In 1997, then-Enron CEO Ken Lay wrote an op-ed entitled “For Prevention’s Sake: Focus on Climate Solutions.” In it he strongly advocated the Kyoto Protocol, which would cap carbon emissions worldwide. On August 4, 1997, Ken Lay met with Bill Clinton, Al Gore, and others at the White House to discuss Kyoto. Ken Lay was an enthusiastic supporter. In 2001, Lay sent an emissary to the Bush administration to lobby for Kyoto. Surprisingly, his old friend turned him down (other interests to appease perhaps?). And of course, the reason Enron wanted cap and trade was the same as Goldman Sachs: to create a new energy market for them to trade in.

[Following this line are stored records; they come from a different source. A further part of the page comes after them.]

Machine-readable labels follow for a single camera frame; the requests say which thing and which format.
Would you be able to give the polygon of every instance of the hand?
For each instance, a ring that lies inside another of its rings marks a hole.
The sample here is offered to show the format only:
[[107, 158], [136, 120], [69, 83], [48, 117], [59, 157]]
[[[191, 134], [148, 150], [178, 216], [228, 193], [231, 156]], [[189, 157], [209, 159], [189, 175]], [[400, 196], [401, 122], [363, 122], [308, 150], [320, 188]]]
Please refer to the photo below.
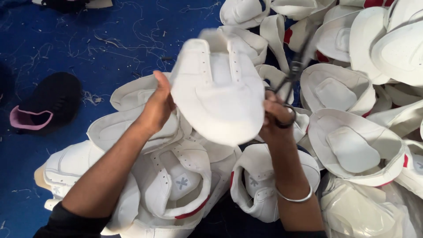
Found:
[[176, 108], [166, 76], [157, 70], [153, 74], [158, 81], [157, 89], [150, 96], [143, 112], [135, 121], [144, 127], [149, 136], [153, 136], [163, 128], [170, 114]]
[[288, 108], [282, 106], [282, 99], [275, 95], [272, 91], [265, 92], [266, 99], [263, 102], [265, 116], [263, 126], [259, 132], [259, 136], [268, 145], [280, 145], [281, 143], [294, 143], [293, 127], [280, 129], [275, 124], [275, 119], [280, 122], [289, 122], [292, 118], [292, 112]]

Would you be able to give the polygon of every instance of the scissor handle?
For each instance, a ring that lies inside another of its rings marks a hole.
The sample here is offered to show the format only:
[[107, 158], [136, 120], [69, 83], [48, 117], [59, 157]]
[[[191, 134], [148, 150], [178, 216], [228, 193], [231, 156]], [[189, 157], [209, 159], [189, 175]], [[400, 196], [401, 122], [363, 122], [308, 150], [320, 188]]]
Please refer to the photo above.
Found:
[[[274, 89], [272, 89], [271, 87], [265, 87], [265, 91], [275, 92]], [[286, 129], [286, 128], [289, 128], [290, 126], [292, 126], [294, 124], [295, 120], [297, 119], [297, 114], [295, 113], [295, 109], [292, 105], [289, 105], [288, 103], [284, 102], [282, 104], [282, 106], [285, 107], [285, 108], [290, 108], [292, 110], [291, 120], [289, 122], [280, 122], [278, 119], [275, 119], [275, 124], [280, 129]]]

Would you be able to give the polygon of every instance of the scissors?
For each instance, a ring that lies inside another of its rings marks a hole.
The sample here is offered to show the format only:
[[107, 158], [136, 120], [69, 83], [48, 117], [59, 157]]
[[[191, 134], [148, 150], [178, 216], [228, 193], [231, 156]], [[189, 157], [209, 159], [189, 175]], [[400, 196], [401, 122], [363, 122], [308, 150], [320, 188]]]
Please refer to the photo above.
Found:
[[266, 87], [265, 90], [273, 91], [274, 94], [277, 94], [279, 90], [287, 83], [290, 83], [290, 89], [289, 92], [285, 98], [284, 103], [282, 106], [291, 109], [292, 118], [289, 122], [280, 122], [279, 120], [275, 120], [276, 126], [281, 129], [286, 129], [294, 124], [295, 120], [297, 119], [297, 114], [295, 112], [295, 109], [292, 105], [289, 105], [288, 103], [285, 103], [289, 100], [289, 96], [291, 95], [291, 92], [294, 89], [295, 82], [299, 81], [302, 72], [305, 70], [305, 68], [308, 66], [308, 63], [310, 62], [310, 49], [312, 47], [312, 39], [314, 36], [314, 33], [317, 30], [317, 26], [314, 26], [310, 29], [308, 32], [307, 38], [305, 39], [303, 45], [301, 46], [301, 50], [297, 53], [295, 53], [294, 57], [292, 58], [291, 65], [289, 66], [289, 73], [288, 75], [282, 79], [282, 81], [279, 83], [279, 85], [276, 87], [276, 89], [272, 89], [270, 87]]

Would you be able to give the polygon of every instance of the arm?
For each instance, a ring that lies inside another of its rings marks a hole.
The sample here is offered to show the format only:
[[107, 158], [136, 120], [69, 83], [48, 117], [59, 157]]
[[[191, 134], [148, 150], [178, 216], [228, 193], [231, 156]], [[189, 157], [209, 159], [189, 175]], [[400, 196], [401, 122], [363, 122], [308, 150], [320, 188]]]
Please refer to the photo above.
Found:
[[62, 201], [69, 212], [104, 218], [112, 214], [127, 176], [148, 139], [159, 132], [175, 109], [167, 78], [154, 71], [158, 87], [141, 115], [71, 188]]
[[[275, 118], [286, 122], [291, 117], [288, 109], [281, 104], [279, 97], [266, 91], [266, 118], [260, 136], [269, 146], [276, 188], [285, 197], [303, 199], [309, 194], [310, 186], [298, 157], [293, 128], [280, 129], [275, 125]], [[280, 221], [286, 231], [324, 230], [320, 207], [314, 194], [303, 203], [290, 202], [280, 196], [277, 199]]]

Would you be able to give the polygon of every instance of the metal bracelet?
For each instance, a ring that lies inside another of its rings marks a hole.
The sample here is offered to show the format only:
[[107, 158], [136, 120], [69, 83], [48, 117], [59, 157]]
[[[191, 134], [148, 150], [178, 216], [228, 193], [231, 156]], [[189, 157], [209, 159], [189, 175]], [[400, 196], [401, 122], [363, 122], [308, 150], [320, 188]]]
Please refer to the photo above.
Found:
[[300, 200], [294, 200], [294, 199], [289, 199], [289, 198], [285, 197], [284, 195], [282, 195], [282, 194], [279, 192], [279, 189], [276, 187], [276, 184], [275, 184], [275, 190], [276, 190], [276, 193], [277, 193], [279, 196], [281, 196], [282, 198], [284, 198], [285, 200], [288, 200], [288, 201], [290, 201], [290, 202], [306, 202], [306, 201], [307, 201], [307, 200], [309, 200], [309, 199], [311, 198], [311, 196], [313, 195], [313, 187], [311, 187], [311, 185], [310, 185], [310, 193], [307, 195], [307, 197], [305, 197], [305, 198], [303, 198], [303, 199], [300, 199]]

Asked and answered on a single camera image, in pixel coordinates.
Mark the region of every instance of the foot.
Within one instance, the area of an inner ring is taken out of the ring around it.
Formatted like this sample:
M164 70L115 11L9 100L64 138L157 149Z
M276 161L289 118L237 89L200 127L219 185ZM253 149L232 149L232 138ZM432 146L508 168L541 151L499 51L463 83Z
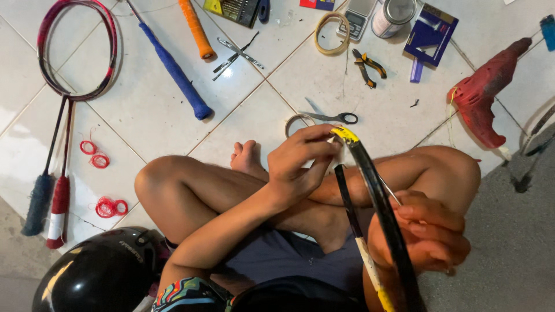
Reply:
M249 140L245 144L237 142L233 147L235 151L231 154L229 163L231 169L268 182L268 172L260 164L260 151L256 148L256 141Z

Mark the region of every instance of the orange grip tape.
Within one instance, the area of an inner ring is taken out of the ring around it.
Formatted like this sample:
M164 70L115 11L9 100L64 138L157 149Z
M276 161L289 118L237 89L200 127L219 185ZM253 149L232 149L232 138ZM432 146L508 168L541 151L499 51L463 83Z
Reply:
M185 18L187 18L189 28L191 29L193 37L196 41L196 45L199 47L200 57L202 59L211 58L216 53L206 38L203 26L200 24L199 17L196 15L195 9L193 8L190 0L179 0L179 6L181 6L181 10L183 11Z

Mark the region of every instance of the red drill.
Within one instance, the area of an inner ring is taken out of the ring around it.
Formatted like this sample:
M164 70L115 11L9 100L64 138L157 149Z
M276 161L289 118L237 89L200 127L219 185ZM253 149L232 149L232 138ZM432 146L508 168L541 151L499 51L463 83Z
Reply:
M457 83L447 93L447 100L457 104L462 118L472 133L488 148L498 148L507 140L492 127L494 115L491 104L495 95L513 80L517 58L532 44L531 38L513 42L482 65L472 76Z

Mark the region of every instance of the person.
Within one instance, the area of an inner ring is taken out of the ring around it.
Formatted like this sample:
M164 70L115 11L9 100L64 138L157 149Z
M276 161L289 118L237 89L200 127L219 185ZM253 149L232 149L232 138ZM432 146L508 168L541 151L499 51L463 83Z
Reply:
M253 140L235 143L231 170L165 156L139 172L135 191L140 202L166 242L177 247L162 273L154 312L231 306L246 311L257 304L266 311L308 311L307 306L355 311L352 303L382 311L336 178L324 177L341 148L325 141L333 127L298 130L268 155L268 172ZM302 168L312 159L310 169ZM447 272L461 264L470 252L464 215L481 179L476 161L452 148L430 146L374 163L402 203L390 199L415 271ZM353 203L368 208L359 209L359 218L381 281L395 304L401 304L368 191L356 168L346 169L345 176ZM367 226L362 225L365 213ZM238 301L245 303L243 309Z

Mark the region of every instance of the blue shorts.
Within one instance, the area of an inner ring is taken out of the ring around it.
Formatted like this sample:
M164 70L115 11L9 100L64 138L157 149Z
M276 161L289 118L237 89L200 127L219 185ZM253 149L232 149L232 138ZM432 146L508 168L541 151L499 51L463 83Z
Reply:
M238 295L271 279L301 275L362 298L362 258L351 229L348 231L340 249L324 254L318 244L292 232L260 227L214 268L210 278Z

Interestingly enough, the government actually makes more money off of tobacco than the tobacco industry (about $48 billion to $35 billion). And oddly (and morbidly) smoking probably saves the government money as it just means people die when they’re 50 or 60 instead of when they are 70 or 80 (and thus collect less Social Security and Medicare).
Cigarettes are still the most preventable cause of death around. So many would think the 1998 government lawsuit that lead to the Master Settlement Agreement would be a good thing. Not so fast. Here’s how Tim Carney describes it,
In exchange for settling all the state lawsuits filed in the 1990’s, the companies promised huge annual payments to state governments. To safeguard the new revenue stream, the states passed laws protecting Big Tobacco [the four largest retailers] from smaller competitors. Critics have called the MSA, “one of the most effective and destructive cartels in the history of the Nation.”

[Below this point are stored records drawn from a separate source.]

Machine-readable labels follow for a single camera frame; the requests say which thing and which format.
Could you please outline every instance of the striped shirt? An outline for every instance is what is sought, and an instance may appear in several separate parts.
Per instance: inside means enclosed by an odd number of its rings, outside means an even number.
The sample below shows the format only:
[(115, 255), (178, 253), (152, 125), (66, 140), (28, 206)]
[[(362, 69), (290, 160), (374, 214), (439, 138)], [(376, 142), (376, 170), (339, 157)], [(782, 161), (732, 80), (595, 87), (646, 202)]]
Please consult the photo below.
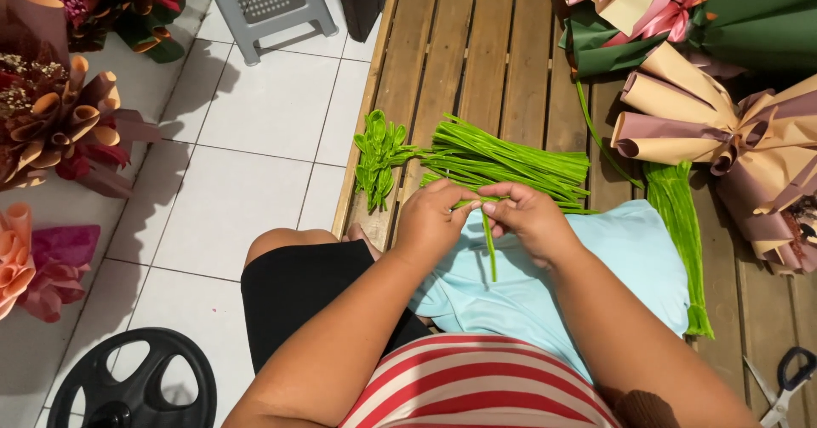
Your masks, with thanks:
[(621, 428), (554, 355), (492, 334), (437, 334), (381, 360), (339, 428)]

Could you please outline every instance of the scissors handle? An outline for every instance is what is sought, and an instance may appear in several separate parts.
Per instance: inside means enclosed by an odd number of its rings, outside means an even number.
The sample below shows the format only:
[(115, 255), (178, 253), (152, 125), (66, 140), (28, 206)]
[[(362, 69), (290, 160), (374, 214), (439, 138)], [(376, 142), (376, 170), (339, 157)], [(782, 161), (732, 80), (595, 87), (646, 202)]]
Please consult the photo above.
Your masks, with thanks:
[[(791, 379), (786, 377), (786, 368), (795, 360), (798, 355), (806, 359), (806, 364), (798, 369), (797, 373)], [(802, 382), (811, 379), (811, 374), (817, 369), (817, 356), (799, 346), (793, 346), (780, 360), (780, 365), (777, 368), (777, 381), (780, 384), (780, 389), (785, 391), (794, 391)]]

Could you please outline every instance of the hand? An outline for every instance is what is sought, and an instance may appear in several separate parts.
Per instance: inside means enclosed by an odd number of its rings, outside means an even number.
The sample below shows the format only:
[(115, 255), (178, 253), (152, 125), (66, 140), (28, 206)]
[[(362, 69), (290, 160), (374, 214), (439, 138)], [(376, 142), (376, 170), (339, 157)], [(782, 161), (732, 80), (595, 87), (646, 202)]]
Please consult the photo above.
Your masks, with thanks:
[[(429, 183), (403, 204), (397, 242), (391, 250), (430, 271), (457, 243), (468, 214), (480, 207), (479, 198), (449, 180)], [(452, 211), (461, 200), (474, 202)]]
[(510, 182), (486, 185), (477, 192), (483, 197), (509, 197), (482, 205), (490, 218), (491, 236), (514, 233), (536, 266), (555, 266), (585, 250), (565, 215), (546, 193)]

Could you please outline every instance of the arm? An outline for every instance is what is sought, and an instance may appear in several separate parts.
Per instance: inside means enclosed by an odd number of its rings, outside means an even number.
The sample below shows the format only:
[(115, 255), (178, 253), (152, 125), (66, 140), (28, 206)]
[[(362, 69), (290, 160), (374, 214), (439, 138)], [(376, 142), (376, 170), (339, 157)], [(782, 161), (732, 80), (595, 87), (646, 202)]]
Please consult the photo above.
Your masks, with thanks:
[(547, 195), (510, 183), (480, 194), (510, 196), (483, 205), (493, 234), (513, 231), (537, 265), (552, 267), (567, 328), (611, 406), (630, 391), (648, 391), (672, 407), (683, 427), (757, 426), (715, 371), (578, 241)]
[(479, 207), (477, 201), (449, 211), (470, 198), (477, 196), (447, 181), (414, 193), (394, 248), (275, 351), (224, 428), (337, 426), (369, 382), (414, 290)]

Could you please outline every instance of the black plastic stool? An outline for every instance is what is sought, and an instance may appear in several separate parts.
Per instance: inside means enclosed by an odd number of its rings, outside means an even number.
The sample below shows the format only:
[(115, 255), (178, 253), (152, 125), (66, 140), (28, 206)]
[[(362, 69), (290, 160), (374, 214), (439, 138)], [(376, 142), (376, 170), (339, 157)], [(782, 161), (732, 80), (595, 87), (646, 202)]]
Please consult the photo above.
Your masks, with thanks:
[[(127, 379), (108, 371), (117, 348), (144, 340), (148, 355)], [(162, 376), (176, 355), (189, 363), (199, 386), (196, 401), (183, 406), (162, 396)], [(216, 378), (204, 352), (187, 336), (165, 328), (125, 331), (95, 346), (71, 369), (56, 392), (47, 428), (68, 428), (77, 391), (85, 392), (86, 428), (212, 428), (216, 419)]]

Many states are now extremely reliant on this tobacco money making, the government and tobacco industry are two peas in a pod.
What the Master Settlement Agreement did was simply cartelize the market. The settlement banned most advertising, which of course favored the big companies with well-known brands. But it also made sure “… that tobacco companies that were never sued, were never accused of wrongdoing, and in some cases didn’t exist when the alleged deception and wrongdoing occurred, and certainly never participated in the settlement would pay the same damages as the Big Tobacco companies…” The economies of scale for larger companies make these costs easier to swallow.
Small companies could get out of these payments if they “… joined the settlement within 90 days of its completion. …” But of course, there was a catch, “… small companies signing on to the MSA were not allowed to grow by more than 25 percent.”
Indeed, it’s hard to think of a better way to cartelize a market.
Big government is not a hedge against big corporations. Generally speaking, they work together against the consumer. While government intervention in healthcare reform, greenhouse emissions, and tobacco could be attempted in a way that didn’t line the pockets of big corporations, it rarely turns out that way. Entrenched interests are the ones with influence after all. The best way to reduce the power and influence of corporations is to reduce the power and influence of government. Such a reduction would force firms to compete without special favors on the free market. Price and quality would be what set companies apart, not their ability to influence politicians.